Identifying Protein–Drug Interactions in Cell Lysates Using Histidine Hydrogen Deuterium Exchange

Identifying the targets of a drug is critical to understand the mechanism of action and predicts possible side effects. The conventional approach is capturing interacting proteins by affinity purification. However, it requires drugs to be immobilized to a solid support or derivatized with chemical moieties used for pulling down interacting proteins. Such covalent modifications to drugs may mask a critical recognition site for or alter the binding affinity to their targets. To overcome the drawback, several methods that do not require covalent modifications to drugs have been developed. These methods identify targets by detecting proteins whose thermodynamic stability is enhanced in the presence of drugs. Although the utility of these methods has been demonstrated, the difficulty in identifying low abundant targets is the common problem of these methods. We have developed a new target identification method that increases the likelihood of identifying low abundant targets. The method uses histidine-hydrogen deuterium exchange (His-HDX) as a readout technique to probe the changes in protein stability induced by drugs.
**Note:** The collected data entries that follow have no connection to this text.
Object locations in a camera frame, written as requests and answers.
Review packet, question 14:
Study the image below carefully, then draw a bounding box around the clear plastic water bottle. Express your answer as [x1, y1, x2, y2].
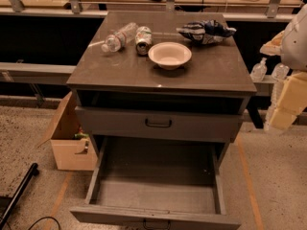
[102, 22, 138, 53]

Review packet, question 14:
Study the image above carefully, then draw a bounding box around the black pole on floor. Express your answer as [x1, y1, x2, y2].
[0, 163, 39, 230]

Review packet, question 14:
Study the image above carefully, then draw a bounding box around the right sanitizer bottle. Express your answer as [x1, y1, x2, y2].
[272, 63, 290, 81]

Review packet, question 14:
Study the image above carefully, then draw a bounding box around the green item in box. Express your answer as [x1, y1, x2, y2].
[74, 129, 89, 140]

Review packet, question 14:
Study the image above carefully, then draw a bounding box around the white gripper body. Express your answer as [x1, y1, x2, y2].
[265, 72, 307, 131]

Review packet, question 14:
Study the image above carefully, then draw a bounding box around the crushed soda can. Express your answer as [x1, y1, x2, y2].
[135, 26, 153, 56]

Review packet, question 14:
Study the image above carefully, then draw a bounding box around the left sanitizer bottle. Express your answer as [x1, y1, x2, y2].
[250, 57, 267, 82]

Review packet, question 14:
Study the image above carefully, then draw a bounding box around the closed middle drawer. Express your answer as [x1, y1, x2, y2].
[75, 106, 243, 143]

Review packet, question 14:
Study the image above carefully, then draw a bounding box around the white paper bowl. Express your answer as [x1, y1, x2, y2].
[148, 42, 192, 70]

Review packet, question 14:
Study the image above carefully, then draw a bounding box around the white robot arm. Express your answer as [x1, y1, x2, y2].
[260, 5, 307, 132]

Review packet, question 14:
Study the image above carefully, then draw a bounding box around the black floor cable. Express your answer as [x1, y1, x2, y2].
[26, 216, 62, 230]

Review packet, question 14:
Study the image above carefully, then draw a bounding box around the blue chip bag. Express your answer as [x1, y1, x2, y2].
[177, 20, 236, 45]

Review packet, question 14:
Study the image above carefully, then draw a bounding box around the grey drawer cabinet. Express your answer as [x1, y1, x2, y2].
[66, 11, 258, 230]

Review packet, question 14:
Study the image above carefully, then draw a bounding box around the open bottom drawer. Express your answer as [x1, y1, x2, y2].
[70, 137, 240, 230]

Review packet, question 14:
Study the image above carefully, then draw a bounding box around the sanitizer bottle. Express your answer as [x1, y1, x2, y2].
[272, 63, 290, 81]
[250, 57, 267, 82]

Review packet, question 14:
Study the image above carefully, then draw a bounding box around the cardboard box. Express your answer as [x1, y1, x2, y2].
[37, 92, 97, 171]

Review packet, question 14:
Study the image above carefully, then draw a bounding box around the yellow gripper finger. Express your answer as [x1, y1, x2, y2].
[260, 31, 284, 56]
The workflow involves incubating cell lysates in various concentrations of a protein denaturant in the presence and absence of a drug in D2O followed by digestion of the proteins, enrichment of His-containing peptides, and analysis of the enriched His-peptides by liquid chromatography–tandem mass spectrometry (LC–MS/MS). The developed method was successfully applied to identify the interaction between endogenously expressed MAPK14 and its inhibitor in HEK293 cell lysates. The implementation of selective enrichment of histidine-containing peptides in the workflow was a key that enabled identifying the MAPK14–inhibitor interaction.